Uruguayan President José Mujica on Tuesday called on professors from the United States to teach in Uruguay and defended his country’s creation of a legal marijuana market. Speaking at American University to an audience comprised mainly of students, Mujica also shared his vision of a world that is becoming more globalized and bilingual.

Mujica, who arrived in Washington Monday and met with President Barack Obama at the White House, expressed concern that many Uruguayan students come to the United States every year to study, but many don’t return. “When our young people come here…they feel a strong cultural impact,” the president said. “So we lose them. They stay.” Mujica said he believes bringing professors to Uruguay might help solve the problem. “I believe it is basic to take and bring intelligence, to spread intelligence, but we also have something to offer and to give.” Uruguay can share its culture and way of life with people who come, Mujica said. “We want professors to come and get to know us. Not because we are better, we are not better, we are different.”
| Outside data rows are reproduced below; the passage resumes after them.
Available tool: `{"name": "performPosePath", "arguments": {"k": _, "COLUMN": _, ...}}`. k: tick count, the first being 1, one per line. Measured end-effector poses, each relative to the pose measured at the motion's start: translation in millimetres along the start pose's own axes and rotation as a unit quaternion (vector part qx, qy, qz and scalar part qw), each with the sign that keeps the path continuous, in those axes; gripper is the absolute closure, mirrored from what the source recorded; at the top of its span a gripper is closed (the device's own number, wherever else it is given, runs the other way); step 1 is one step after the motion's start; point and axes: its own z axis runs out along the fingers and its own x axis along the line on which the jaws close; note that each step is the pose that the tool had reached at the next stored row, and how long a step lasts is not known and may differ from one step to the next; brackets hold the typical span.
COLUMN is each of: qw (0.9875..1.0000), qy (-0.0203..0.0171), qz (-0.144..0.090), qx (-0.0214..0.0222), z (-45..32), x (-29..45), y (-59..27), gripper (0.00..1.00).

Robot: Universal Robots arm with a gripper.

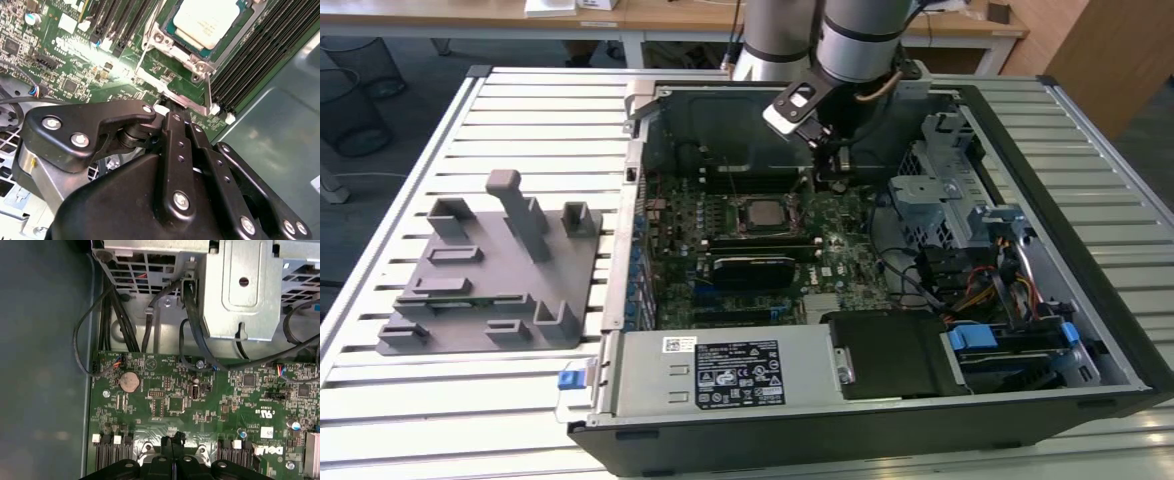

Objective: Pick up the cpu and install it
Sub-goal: 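Close the cpu cover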

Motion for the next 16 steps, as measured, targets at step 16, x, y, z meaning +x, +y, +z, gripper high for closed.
{"name": "performPosePath", "arguments": {"k": 16, "qw": 1.0, "qy": 0.0, "qz": 0.0, "qx": 0.0, "z": 0.5, "x": 1.1, "y": -25.4, "gripper": 0.89}}
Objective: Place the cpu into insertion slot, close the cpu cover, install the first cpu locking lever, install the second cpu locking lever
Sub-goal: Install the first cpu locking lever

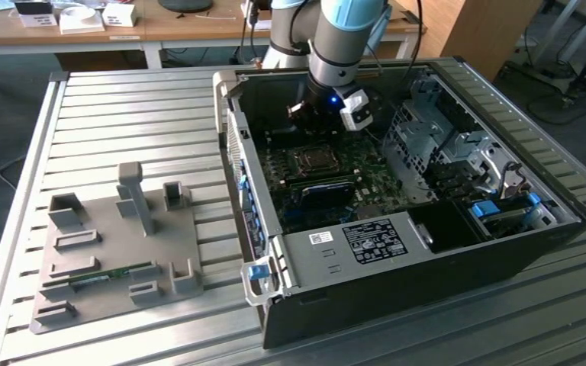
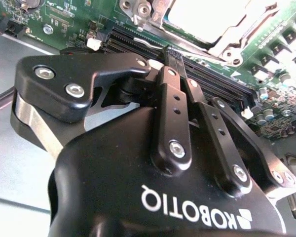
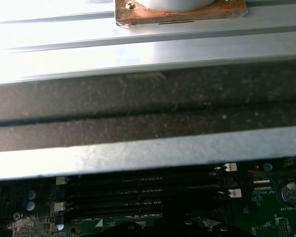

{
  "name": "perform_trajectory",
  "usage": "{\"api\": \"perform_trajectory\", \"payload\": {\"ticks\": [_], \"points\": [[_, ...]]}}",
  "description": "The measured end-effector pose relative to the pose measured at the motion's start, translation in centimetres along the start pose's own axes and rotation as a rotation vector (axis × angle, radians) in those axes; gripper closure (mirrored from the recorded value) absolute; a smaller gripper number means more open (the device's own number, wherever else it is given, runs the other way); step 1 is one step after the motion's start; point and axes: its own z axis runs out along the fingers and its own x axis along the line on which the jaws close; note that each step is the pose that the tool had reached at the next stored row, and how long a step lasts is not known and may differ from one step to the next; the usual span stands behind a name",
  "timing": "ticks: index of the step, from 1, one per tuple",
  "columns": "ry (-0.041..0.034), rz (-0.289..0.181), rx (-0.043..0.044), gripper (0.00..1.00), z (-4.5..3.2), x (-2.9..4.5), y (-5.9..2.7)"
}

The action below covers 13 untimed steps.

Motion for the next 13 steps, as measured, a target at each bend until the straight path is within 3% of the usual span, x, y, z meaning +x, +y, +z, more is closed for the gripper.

Mujica also shared with the audience his vision of the future and called for them to work to address its challenges. “I think we are coming into different times, tremendously different. The speed of communication, the degree of information. In the next 30 to 40 years, the world will be bilingual,” Mujica said. His remarks echoed comments he made Monday to Obama that even as more people are leaning English, Americans must learn Spanish. There is, however, an “increasing agenda of world problems that no one deals with, and we cannot even organize that agenda,” Mujica said. Even as problems such as climate change call for a coordinated global response, we think at a national level, he said. “We still do not have a system of international respect where we can tolerate one another. We are far from it. Work. You work for it, young people.”

Mujica also briefly touched on the issue of drugs. Drugs are an “economic power,” Mujica said, and there is a simple reason why drug trafficking exists—demand. The FARC in Colombia adapted to that reality, Mujica said, and that is why Uruguay’s recent legalization of marijuana focuses on regulating the cannabis market. Mujica said he is not recommending that people use drugs, but added he wants to take the market out of the hands of drug traffickers. Last week, he signed regulations for the legal cannabis market that allow Uruguayans to purchase up to 10 grams of marijuana per week at a price of approximately 90 cents per gram. Legal marijuana will be sold in pharmacies by the end of the year.

Prior to speaking at American University, Mujica met Tuesday with U.S. Secretary of State John Kerry for a discussion “focused on the ways we can expand our cooperation on trade, social inclusion, educational exchanges and global peace and security,” the State Department said in a statement. The department said it supports expanding a program to bring 30 Uruguayan teachers to the United States this year to live and work with U.S. teachers, and will continue supporting Uruguay’s National Agency for Research and Investigation’s incubator for entrepreneurs.

Mujica will be in Washington through Thursday. Today, he is scheduled to meet with officials of the Americas Society and speak to the World Bank.